THE PROBLEM. Repeat exactly the lines below that lie between the line with "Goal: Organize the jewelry" and the line with "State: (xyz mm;", counting both of those lines as part of the answer.

RECORDS FOR THIS TASK.
*** Block opens ***

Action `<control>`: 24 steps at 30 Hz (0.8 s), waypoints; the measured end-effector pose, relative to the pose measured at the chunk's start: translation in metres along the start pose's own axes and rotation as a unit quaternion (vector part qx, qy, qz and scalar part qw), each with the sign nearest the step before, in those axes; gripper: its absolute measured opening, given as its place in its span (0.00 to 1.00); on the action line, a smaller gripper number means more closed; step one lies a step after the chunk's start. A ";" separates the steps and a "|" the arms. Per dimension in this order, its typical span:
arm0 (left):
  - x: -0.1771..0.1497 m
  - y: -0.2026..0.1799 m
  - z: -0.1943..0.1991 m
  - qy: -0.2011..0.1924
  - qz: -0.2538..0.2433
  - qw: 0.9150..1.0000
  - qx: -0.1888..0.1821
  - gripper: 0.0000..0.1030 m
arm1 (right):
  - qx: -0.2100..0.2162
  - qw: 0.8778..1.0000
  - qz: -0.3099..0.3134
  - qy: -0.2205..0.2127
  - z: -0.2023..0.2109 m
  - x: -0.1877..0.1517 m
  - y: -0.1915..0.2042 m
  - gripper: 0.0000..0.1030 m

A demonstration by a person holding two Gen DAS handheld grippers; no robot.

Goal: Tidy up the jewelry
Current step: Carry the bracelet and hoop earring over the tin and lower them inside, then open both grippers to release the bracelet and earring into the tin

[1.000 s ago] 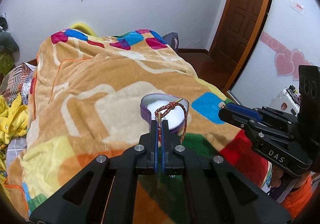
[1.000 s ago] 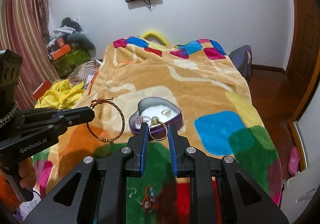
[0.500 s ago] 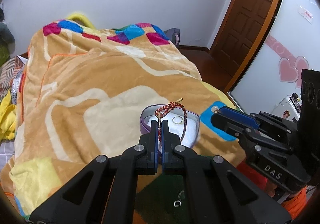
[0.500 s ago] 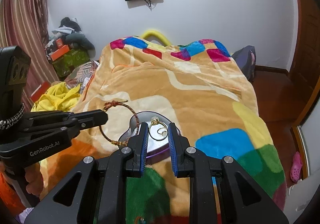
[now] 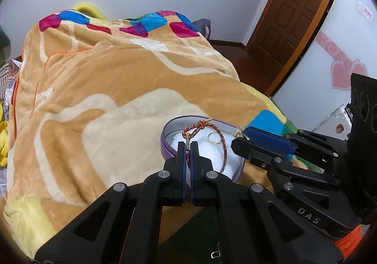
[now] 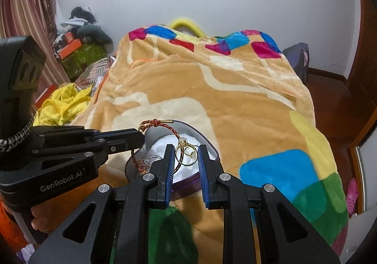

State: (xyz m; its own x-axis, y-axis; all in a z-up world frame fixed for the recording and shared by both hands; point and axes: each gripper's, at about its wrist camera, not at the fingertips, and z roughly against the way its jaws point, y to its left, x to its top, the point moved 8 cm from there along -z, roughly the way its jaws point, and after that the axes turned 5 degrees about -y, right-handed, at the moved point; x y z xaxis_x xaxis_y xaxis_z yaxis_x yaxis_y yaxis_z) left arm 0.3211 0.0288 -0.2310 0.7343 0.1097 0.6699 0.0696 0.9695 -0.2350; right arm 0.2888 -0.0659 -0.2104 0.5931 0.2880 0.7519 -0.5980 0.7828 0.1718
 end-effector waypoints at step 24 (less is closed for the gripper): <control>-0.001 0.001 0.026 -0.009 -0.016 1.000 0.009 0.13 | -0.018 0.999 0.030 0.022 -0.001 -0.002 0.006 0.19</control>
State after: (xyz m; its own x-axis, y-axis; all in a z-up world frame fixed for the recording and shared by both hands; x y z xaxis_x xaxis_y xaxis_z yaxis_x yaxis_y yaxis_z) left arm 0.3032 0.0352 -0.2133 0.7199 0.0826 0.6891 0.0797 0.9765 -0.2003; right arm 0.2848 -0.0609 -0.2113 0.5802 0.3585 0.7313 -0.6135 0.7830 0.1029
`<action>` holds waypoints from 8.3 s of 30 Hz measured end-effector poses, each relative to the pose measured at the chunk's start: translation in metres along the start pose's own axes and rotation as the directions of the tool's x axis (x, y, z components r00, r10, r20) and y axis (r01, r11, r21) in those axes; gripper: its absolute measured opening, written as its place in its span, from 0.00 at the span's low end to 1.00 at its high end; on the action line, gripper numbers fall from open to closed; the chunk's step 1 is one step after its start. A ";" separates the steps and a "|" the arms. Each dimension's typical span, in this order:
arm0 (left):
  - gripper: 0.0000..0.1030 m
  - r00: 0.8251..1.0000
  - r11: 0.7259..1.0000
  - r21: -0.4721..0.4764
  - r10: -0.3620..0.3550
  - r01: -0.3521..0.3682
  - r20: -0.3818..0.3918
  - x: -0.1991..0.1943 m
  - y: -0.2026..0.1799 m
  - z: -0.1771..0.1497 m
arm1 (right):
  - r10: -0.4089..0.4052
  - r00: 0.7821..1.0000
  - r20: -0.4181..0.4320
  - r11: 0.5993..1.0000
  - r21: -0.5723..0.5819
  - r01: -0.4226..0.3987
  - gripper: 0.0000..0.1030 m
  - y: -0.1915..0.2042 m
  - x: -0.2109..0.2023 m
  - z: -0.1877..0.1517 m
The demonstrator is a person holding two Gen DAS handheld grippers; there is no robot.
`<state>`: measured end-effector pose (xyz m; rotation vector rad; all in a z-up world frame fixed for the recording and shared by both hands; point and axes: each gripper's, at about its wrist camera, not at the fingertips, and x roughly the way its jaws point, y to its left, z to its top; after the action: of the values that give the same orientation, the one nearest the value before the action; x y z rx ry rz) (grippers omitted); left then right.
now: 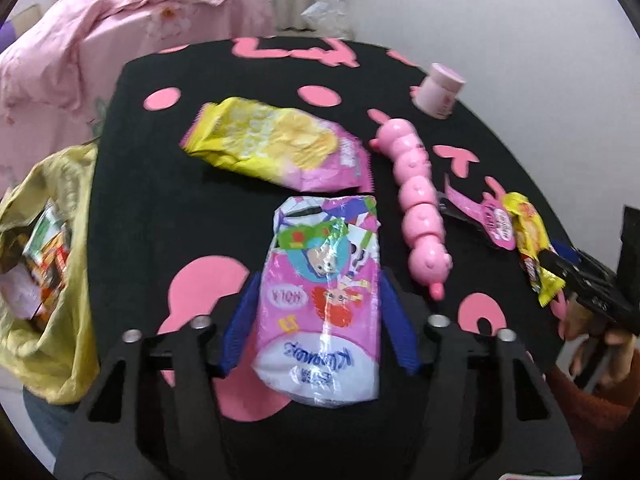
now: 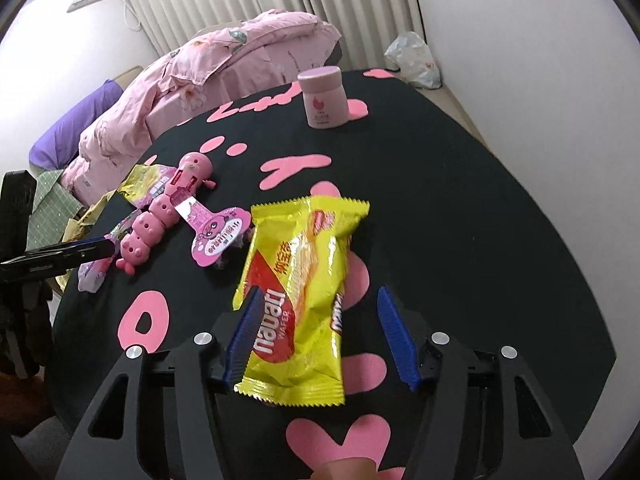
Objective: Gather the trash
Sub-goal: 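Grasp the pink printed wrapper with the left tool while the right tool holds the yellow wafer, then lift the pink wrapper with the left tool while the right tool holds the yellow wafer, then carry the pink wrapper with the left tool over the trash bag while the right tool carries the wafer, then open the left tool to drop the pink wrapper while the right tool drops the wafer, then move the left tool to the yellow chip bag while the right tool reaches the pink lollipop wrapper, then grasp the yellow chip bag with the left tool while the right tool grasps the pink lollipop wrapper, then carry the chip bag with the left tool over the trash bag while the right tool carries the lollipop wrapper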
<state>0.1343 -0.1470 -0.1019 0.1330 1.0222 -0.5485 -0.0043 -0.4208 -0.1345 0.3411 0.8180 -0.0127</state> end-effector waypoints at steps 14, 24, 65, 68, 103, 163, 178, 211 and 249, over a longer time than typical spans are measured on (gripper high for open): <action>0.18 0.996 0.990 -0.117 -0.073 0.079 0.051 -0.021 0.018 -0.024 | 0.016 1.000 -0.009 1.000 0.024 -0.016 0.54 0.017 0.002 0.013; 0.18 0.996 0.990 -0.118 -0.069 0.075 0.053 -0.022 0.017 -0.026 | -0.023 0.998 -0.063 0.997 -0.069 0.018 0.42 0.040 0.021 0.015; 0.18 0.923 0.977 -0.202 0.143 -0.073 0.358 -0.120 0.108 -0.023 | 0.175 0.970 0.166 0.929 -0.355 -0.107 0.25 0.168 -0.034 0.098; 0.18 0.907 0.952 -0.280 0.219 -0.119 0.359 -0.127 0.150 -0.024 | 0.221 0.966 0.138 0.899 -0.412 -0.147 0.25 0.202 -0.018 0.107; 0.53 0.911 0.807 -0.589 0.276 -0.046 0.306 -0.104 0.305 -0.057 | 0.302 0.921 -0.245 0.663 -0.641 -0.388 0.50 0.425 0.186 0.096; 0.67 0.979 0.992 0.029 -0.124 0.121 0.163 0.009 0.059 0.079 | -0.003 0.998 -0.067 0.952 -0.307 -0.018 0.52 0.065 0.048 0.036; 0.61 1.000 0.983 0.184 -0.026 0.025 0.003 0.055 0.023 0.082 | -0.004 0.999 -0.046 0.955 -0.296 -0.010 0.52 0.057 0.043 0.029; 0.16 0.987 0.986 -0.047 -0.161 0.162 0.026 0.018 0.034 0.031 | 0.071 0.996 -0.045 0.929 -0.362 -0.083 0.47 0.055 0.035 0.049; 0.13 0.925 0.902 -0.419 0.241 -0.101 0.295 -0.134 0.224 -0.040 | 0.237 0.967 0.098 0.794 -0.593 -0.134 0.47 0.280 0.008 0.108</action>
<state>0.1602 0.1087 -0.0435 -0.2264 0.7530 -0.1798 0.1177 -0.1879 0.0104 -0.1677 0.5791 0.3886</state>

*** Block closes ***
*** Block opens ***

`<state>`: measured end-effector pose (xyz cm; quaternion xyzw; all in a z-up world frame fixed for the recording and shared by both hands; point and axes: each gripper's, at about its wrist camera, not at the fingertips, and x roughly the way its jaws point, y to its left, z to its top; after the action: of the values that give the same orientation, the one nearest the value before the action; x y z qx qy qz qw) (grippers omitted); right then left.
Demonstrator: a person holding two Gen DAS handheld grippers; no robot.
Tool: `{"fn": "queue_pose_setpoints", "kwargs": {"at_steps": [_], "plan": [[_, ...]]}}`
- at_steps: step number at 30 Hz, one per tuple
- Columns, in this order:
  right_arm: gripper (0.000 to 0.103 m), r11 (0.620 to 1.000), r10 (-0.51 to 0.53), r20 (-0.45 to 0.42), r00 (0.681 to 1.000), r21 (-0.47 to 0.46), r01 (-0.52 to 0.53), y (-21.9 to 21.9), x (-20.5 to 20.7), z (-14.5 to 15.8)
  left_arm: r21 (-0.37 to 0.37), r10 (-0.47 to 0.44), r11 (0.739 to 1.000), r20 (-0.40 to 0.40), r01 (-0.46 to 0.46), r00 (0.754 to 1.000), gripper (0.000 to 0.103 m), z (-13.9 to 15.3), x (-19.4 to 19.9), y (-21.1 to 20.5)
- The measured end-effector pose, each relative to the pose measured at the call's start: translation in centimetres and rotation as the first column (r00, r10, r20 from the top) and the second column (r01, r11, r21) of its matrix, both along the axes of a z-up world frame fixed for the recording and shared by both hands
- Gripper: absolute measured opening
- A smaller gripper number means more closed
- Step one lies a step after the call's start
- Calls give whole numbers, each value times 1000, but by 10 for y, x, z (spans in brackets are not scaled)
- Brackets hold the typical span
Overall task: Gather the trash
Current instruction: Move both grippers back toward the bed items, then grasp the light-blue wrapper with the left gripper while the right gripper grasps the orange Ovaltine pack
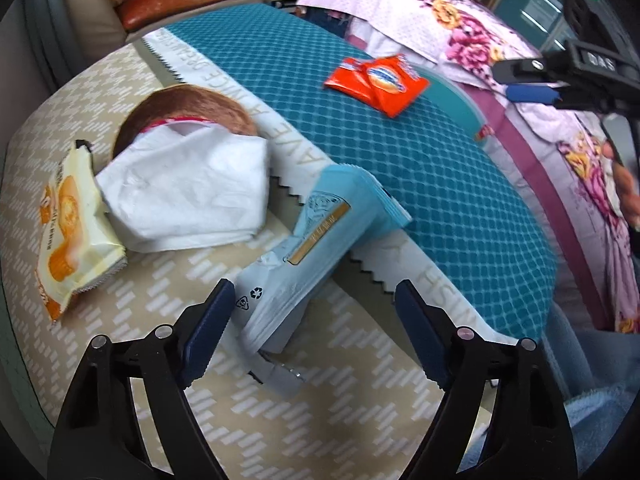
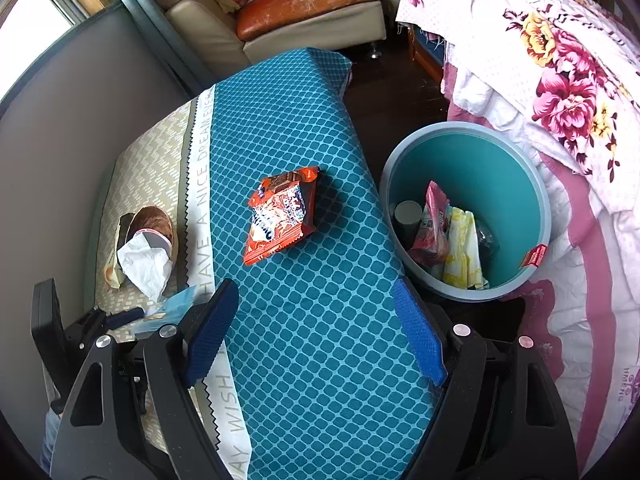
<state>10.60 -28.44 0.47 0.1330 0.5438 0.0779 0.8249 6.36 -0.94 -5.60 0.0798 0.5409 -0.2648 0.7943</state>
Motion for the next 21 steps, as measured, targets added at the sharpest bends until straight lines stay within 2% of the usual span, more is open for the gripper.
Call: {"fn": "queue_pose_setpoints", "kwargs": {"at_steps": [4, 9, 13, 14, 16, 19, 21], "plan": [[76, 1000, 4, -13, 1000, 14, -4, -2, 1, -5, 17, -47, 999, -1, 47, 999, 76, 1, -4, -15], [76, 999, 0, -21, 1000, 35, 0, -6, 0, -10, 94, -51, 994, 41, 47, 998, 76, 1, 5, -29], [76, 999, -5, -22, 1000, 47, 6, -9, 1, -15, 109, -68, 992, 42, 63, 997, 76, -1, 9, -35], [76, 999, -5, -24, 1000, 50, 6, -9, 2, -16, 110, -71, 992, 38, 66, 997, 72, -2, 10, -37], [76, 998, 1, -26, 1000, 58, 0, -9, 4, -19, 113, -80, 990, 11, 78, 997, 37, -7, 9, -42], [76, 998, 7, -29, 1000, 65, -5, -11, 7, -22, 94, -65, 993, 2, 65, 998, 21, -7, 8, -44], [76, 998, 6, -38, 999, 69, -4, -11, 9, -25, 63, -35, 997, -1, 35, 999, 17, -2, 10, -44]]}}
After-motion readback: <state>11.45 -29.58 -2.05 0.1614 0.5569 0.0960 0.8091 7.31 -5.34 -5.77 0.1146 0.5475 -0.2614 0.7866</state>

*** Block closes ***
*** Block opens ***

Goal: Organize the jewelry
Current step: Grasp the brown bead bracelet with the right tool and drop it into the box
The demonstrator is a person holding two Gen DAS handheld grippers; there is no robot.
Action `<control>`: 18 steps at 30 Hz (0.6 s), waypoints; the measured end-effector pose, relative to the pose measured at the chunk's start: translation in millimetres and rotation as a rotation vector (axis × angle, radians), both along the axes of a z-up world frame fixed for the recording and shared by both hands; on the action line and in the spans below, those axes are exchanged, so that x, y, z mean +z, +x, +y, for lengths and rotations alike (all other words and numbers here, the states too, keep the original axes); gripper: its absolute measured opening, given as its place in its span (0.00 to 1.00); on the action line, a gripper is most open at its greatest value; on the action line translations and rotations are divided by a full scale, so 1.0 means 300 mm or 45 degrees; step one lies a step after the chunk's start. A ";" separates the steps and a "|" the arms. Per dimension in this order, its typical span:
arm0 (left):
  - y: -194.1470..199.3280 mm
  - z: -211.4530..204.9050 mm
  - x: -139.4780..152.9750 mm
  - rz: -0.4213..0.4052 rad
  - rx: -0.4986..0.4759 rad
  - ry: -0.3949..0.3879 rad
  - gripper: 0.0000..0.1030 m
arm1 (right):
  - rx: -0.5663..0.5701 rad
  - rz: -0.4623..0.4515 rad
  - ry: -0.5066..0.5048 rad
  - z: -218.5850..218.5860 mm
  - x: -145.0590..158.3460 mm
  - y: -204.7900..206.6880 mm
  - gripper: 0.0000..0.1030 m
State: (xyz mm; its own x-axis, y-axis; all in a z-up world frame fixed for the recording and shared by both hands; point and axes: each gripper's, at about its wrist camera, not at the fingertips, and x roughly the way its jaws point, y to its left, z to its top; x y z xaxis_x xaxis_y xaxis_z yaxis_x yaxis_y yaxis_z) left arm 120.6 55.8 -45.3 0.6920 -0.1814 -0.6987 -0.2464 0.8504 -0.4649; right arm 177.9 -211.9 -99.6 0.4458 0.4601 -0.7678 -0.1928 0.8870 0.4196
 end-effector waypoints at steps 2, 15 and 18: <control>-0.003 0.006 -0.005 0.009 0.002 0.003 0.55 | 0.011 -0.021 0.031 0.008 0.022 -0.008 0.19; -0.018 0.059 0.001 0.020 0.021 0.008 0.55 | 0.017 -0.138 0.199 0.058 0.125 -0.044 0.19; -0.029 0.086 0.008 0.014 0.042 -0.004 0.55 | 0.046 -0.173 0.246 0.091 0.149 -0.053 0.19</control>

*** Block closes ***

TASK ANSWER.
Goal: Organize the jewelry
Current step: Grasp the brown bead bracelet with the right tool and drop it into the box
The demonstrator is a person holding two Gen DAS handheld grippers; there is no robot.
Action `<control>`: 18 steps at 30 Hz (0.6 s), waypoints; the measured end-effector pose, relative to the pose measured at the chunk's start: translation in millimetres and rotation as a rotation vector (axis × angle, radians), both along the axes of a z-up world frame fixed for the recording and shared by both hands; on the action line and in the spans below, those axes are exchanged, so that x, y, z mean +z, +x, +y, for lengths and rotations alike (all other words and numbers here, the states too, keep the original axes); gripper: its absolute measured opening, given as its place in its span (0.00 to 1.00); on the action line, a gripper is most open at its greatest value; on the action line translations and rotations are divided by a full scale, so 1.0 means 300 mm or 45 degrees; step one lies a step after the chunk's start. A ";" separates the steps and a "|" the arms. Per dimension in this order, its typical span:
arm0 (left):
  - y: -194.1470..199.3280 mm
  - z: -211.4530..204.9050 mm
  - x: -139.4780..152.9750 mm
  - rz: -0.4213..0.4052 rad
  - rx: -0.4986..0.4759 rad
  - ry: -0.3949..0.3879 rad
  - gripper: 0.0000..0.1030 m
arm1 (right):
  - rx: -0.5663..0.5701 rad
  - rz: -0.4623..0.4515 rad
  - ry: -0.5066..0.5048 rad
  - z: -218.5850..218.5860 mm
  - x: -145.0590..158.3460 mm
  - y: -204.7900..206.6880 mm
  - gripper: 0.0000..0.1030 m
State: (xyz mm; its own x-axis, y-axis; all in a z-up world frame fixed for the recording and shared by both hands; point and axes: each gripper's, at about its wrist camera, not at the fingertips, and x roughly the way its jaws point, y to its left, z to its top; x y z xaxis_x xaxis_y xaxis_z yaxis_x yaxis_y yaxis_z) left arm 120.6 55.8 -45.3 0.6920 -0.1814 -0.6987 -0.2464 0.8504 -0.4649; right arm 177.9 -211.9 -99.6 0.4458 0.4601 -0.7678 -0.1928 0.8870 0.4196

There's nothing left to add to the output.